This is a complex subject about which people say many different things. Be warned that if you use negative-sum game in the same way that I do, many people will disagree with you in small but important ways.
A negative-sum game (NSG) is a situation in which either all participants lose utility, or in which the sum of all utility and disutility at the end of the 'game' is less than the total utility at the start of the game.
Except, we don't really have a fully standardized definition, and most people who use the phrase do not use it to apply specifically to utility, but to things like money and power. And even then, they often use these terms inconsistently. To make this clear, let's look at some examples.
Gambling, especially in a casino or through a bookie, is often cited as a negative-sum game.
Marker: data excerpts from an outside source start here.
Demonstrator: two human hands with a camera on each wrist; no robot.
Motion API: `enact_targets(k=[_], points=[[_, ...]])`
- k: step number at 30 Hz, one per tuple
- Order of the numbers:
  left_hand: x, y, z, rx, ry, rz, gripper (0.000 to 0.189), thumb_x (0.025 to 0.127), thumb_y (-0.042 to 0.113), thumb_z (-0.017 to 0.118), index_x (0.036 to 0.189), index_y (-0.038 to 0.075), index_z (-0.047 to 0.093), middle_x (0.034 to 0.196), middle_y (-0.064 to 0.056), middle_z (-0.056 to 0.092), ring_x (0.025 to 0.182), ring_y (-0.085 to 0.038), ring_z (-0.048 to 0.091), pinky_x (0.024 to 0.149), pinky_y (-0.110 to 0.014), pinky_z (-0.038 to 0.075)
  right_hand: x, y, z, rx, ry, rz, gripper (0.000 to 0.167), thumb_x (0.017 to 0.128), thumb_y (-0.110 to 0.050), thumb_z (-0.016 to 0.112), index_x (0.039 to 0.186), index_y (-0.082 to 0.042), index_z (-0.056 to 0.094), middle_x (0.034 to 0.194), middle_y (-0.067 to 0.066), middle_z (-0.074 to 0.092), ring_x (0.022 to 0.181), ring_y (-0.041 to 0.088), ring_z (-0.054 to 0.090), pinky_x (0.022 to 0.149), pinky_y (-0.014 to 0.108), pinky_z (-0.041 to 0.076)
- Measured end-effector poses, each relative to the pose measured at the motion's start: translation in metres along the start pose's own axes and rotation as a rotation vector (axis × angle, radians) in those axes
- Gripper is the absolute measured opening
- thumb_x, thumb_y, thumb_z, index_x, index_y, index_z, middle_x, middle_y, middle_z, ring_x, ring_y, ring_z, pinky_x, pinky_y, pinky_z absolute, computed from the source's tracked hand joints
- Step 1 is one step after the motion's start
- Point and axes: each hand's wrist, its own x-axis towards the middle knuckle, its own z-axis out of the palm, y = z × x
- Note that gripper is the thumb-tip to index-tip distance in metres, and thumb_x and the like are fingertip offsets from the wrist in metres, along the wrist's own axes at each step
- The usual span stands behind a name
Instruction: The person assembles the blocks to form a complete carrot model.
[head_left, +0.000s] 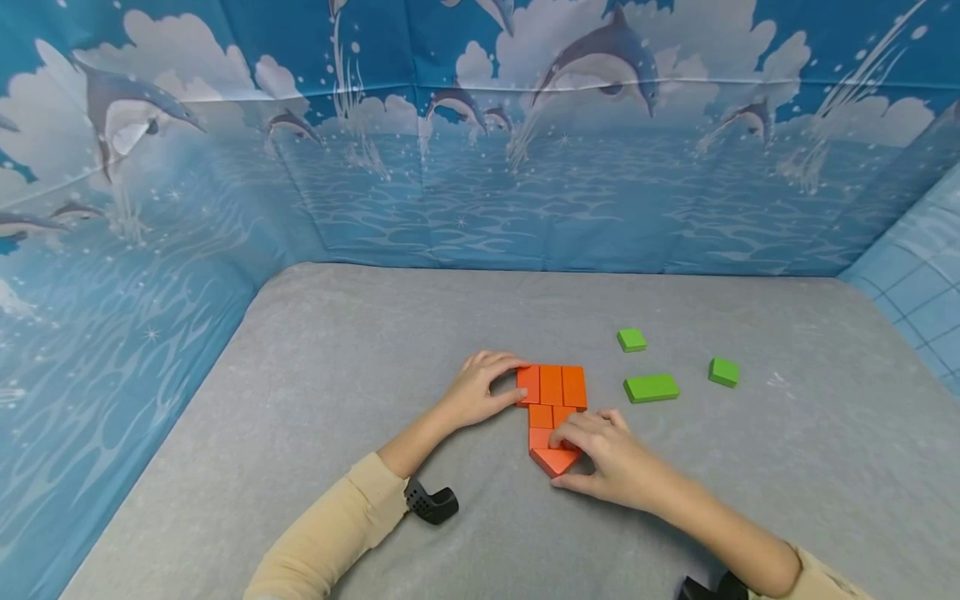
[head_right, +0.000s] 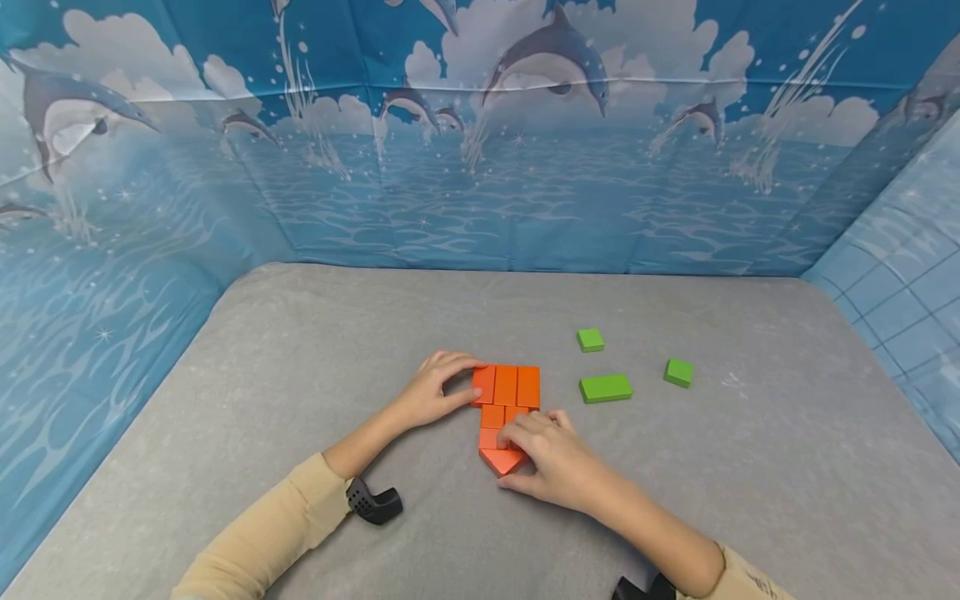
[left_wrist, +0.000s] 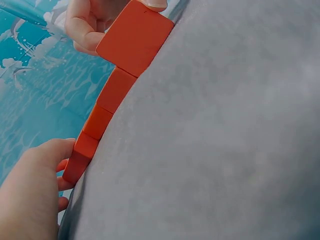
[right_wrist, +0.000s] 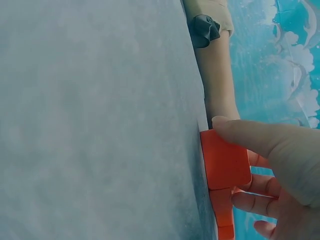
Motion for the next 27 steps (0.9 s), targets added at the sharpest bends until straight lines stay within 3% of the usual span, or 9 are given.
enact_targets(k=[7, 16, 22, 27], points=[[0.000, 0.001, -0.001, -0.018, -0.003, -0.003, 0.042, 0.086, 0.033, 0.062, 0.125, 0.017, 0.057, 0.126, -0.002, 0.054, 0.114, -0.019, 0.044, 0.099, -0.042, 0.029, 0.000, 0.000, 0.001, -0.017, 0.004, -0.006, 0.034, 0.069, -0.039, 0.077, 0.092, -0.022, 0.059, 0.092, -0.012, 0.057, 0.088, 0.008, 0.052, 0.082, 0.042, 0.032], [0.000, 0.007, -0.007, -0.143, 0.019, -0.040, 0.043, 0.085, 0.027, 0.065, 0.125, 0.011, 0.055, 0.122, -0.004, 0.053, 0.113, -0.020, 0.044, 0.096, -0.043, 0.033, -0.001, 0.000, 0.001, -0.024, 0.013, -0.016, 0.035, 0.068, -0.040, 0.078, 0.091, -0.022, 0.059, 0.092, -0.011, 0.057, 0.088, 0.008, 0.053, 0.082, 0.042, 0.033], [-0.008, 0.024, -0.007, -0.090, 0.022, -0.090, 0.043, 0.084, 0.033, 0.065, 0.121, 0.012, 0.057, 0.106, -0.005, 0.053, 0.096, -0.018, 0.046, 0.085, -0.039, 0.036, -0.001, 0.000, 0.001, -0.027, 0.008, -0.015, 0.035, 0.068, -0.039, 0.078, 0.092, -0.022, 0.059, 0.093, -0.010, 0.057, 0.089, 0.010, 0.054, 0.082, 0.042, 0.033], [-0.018, 0.034, -0.001, -0.053, 0.036, -0.106, 0.042, 0.082, 0.034, 0.066, 0.119, 0.014, 0.058, 0.108, -0.004, 0.055, 0.100, -0.019, 0.046, 0.089, -0.041, 0.034, -0.001, -0.001, 0.001, -0.022, 0.004, -0.005, 0.035, 0.069, -0.039, 0.077, 0.092, -0.022, 0.059, 0.093, -0.011, 0.057, 0.090, 0.009, 0.054, 0.082, 0.041, 0.032]])
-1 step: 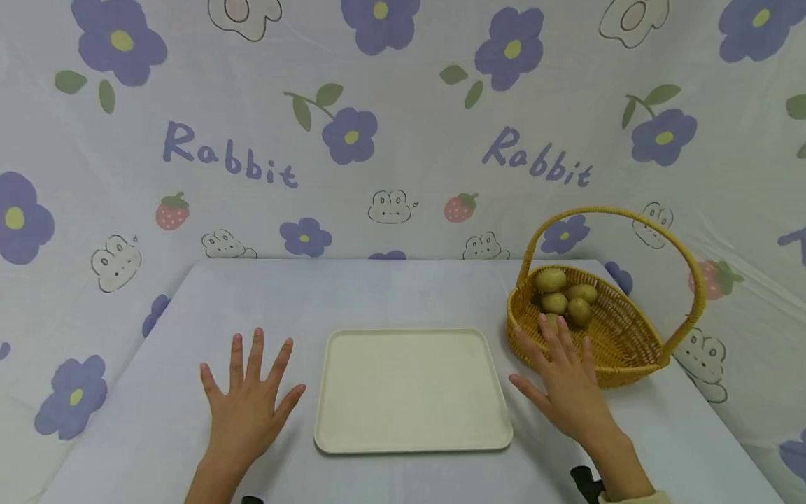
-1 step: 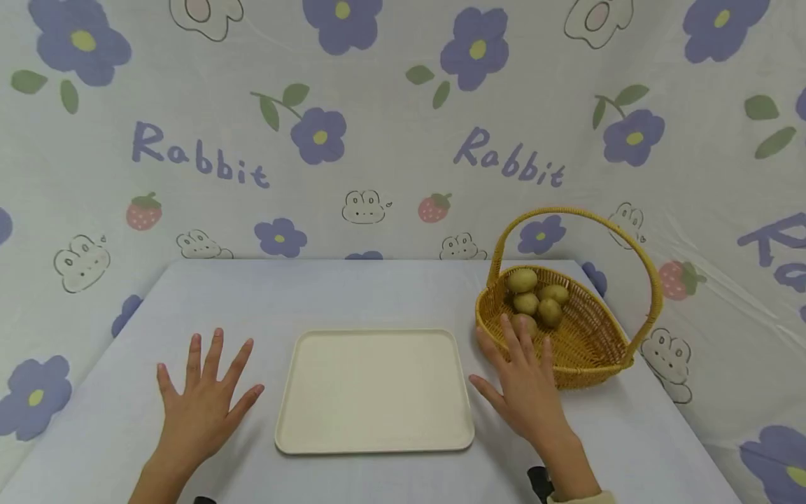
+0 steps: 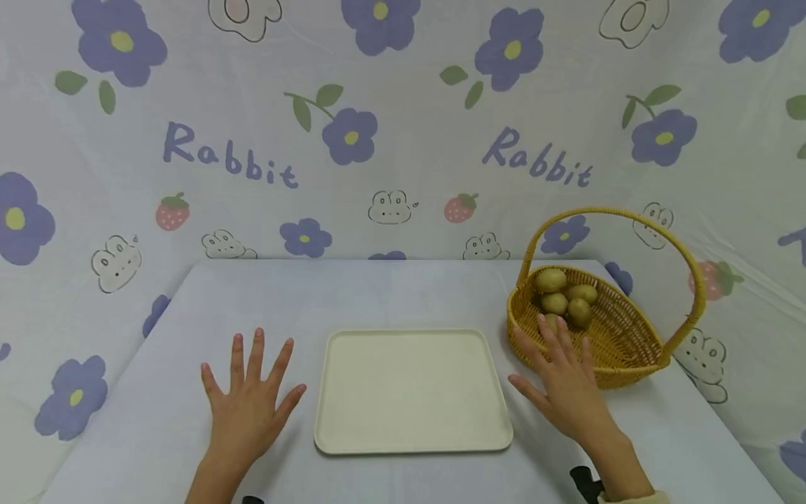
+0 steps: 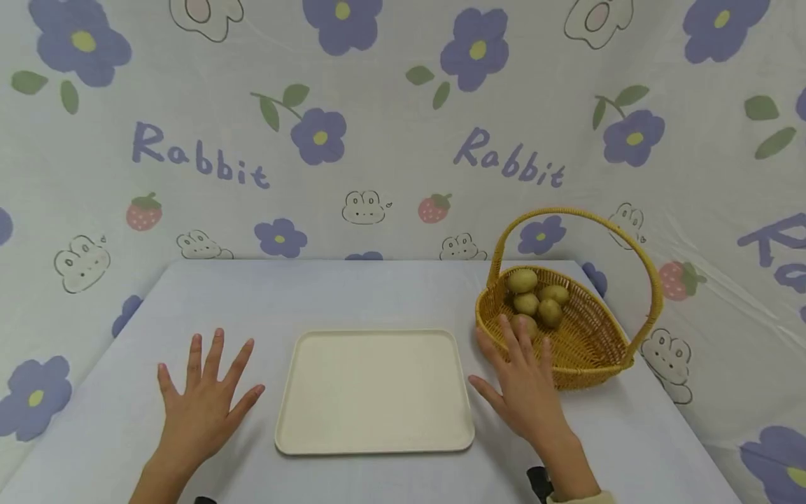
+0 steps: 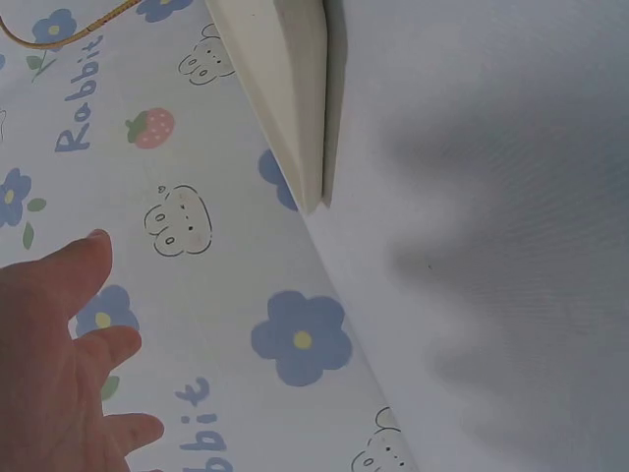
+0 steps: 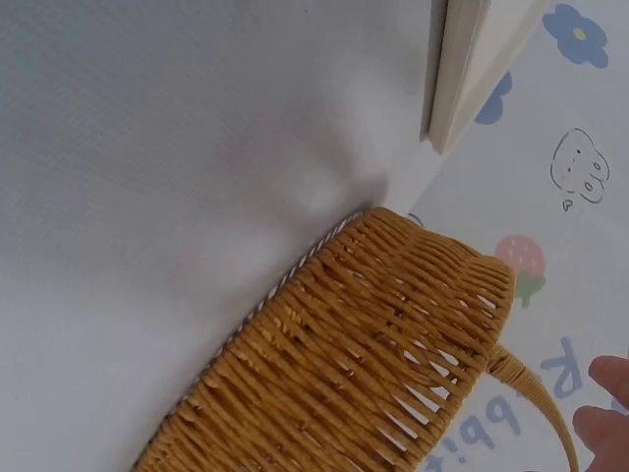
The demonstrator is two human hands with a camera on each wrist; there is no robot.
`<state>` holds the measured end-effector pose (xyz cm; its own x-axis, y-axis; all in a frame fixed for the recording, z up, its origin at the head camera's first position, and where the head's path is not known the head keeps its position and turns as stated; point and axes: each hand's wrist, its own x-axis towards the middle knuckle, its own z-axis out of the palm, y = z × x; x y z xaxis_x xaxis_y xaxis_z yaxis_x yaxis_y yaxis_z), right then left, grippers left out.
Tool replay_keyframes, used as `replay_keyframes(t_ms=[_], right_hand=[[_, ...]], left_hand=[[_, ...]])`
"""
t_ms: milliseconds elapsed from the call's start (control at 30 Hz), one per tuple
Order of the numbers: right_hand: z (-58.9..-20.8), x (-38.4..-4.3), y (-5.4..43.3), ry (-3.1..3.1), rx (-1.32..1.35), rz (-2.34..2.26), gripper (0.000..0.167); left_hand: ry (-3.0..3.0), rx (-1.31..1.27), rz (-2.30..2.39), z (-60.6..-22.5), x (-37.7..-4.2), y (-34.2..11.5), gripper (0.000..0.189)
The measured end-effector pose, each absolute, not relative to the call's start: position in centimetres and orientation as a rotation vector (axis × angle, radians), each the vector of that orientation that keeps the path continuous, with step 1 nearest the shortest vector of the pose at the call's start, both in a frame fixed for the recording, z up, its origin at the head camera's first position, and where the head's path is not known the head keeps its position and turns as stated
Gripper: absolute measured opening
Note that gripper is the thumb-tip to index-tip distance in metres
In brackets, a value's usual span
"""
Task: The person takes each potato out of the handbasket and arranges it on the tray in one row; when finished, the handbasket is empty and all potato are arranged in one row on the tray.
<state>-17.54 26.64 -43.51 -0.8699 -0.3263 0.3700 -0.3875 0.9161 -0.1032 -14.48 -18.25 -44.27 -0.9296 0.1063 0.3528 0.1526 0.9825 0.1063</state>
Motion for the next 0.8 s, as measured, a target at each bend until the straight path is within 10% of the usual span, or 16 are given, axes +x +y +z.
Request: replay_keyframes(t_ms=[800], right_hand=[[-38.3, -24.6, 32.2, -2.528, 0.416, 0.928, 0.054]], left_hand=[[-2.847, -0.169, -1.479, -49.0, -15.7, -15.9, 0.066]])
While this is a useful example in that it is one that most people understand and have spent some time thinking about, it is not usually a NSG.
The argument goes that over time gamblers tend to lose money, primarily because the house takes a cut. Since on average gamblers should assume that gambling is usually going to shrink their bankroll, they should view it as a NSG, and avoid playing. This assumes that the gamblers are gambling primarily for money and not for the fun of gambling, which in an ideal world would not be true -- we would hope that they are gambling precisely because they value the utility gained more than the money lost. It also assumes that the house is not part of the game, which is a framing that may be rhetorically useful in convincing someone not to gamble, but is hard to defend in other contexts.
A full analysis of the situation would be that gamblers pay the house/bookie a small sum in return for providing them with the utility gained through playing games of chance; the rest of the money is distributed with varying degrees of randomness among those people who enjoy gambling, resulting in a zero-sum game moneywise, and a net gain in utility (i.e., a positive-sum game), as gambling is primarily engaged in by those who enjoy gambling.
This is complicated by cases of people addicted to gambling, for whom it is appropriate to judge utility differently, and the cases of people who need money so badly that it is worth risking a small amount to get a chance at a larger amount, whose judgement we tend to distrust. It is worth noting that in both of these cases we are looking at a person and saying that they are misunderstanding their own best interests; this is something that basic game theory does not attempt to accommodate for, and goes beyond the basic analysis of negative-sum games.
Arson is nearly always a NSG, as are most crimes. Generally speaking, when an arsonist makes the judgement that they will be happier if your house is burnt down, they do not compare their gain to your loss, and believe that it will be a net gain overall; and for those morally good arsons who do run this calculation, I suspect that they are still wrong more often than not.
The case against arson is stronger than simply suspecting arsonists of having unethical mindsets and/or bad judgement in setting their fires. Society works hard to make crimes a NSG, and even if you correctly judge that any given felony benefits all involved on average, the police will work to try to make things worse and rebalance the equation. The government is playing a bigger game, where they try to make each given crime a zero-sum game or worse. Even if they fail in punishing the criminal enough to bring total utility down to a zero-sum, the increased burden on the taxpayers probably drags each crime into NSG territory. The hope, of course, is that if each of these individual games are costly enough, people will stop playing them.
Most of the games that are identified as NSGs are in fact variable-sum games; games in which the outcome may be positive and/or neutral and/or negative, depending on which strategies players use.
An example of a variable-sum game would be war, a type of game that is often accused of being a NSG (and often correctly). However, one can easily imagine a situation in which an oppressed population gains utility by overthrowing a small group of oppressors, resulting in a positive-sum outcome, i.e., increased overall utility. Or, alternatively, in which the oppressed population is unsuccessful in revolt, and is oppressed more cruely, resulting in a negative-sum outcome.
In contrast, gambling can be used as a good example of a fixed-sum game, if we consider only money and not utility. When you place a bet, you may lose your money, or win money, but the entire pool of money is fixed; some will go to you (or not), some will go to other players (or not), and some will go to the house. But no money is created or destroyed.
In many cases, statements that something is a negative sum game are actually intended to indicate that there is a high probability of a negative outcome, or, in many cases, the observation that now that the game is over a negative outcome happened. This is not useful in analysing the way that 'games' can be improved; condemning a system because one time it went wrong is the opposite of trying to fix the system. However, it is worth identifying when negative-sum outcomes are likely, as those often can be avoided, and avoiding them is generally equivalent to 'solving the game'.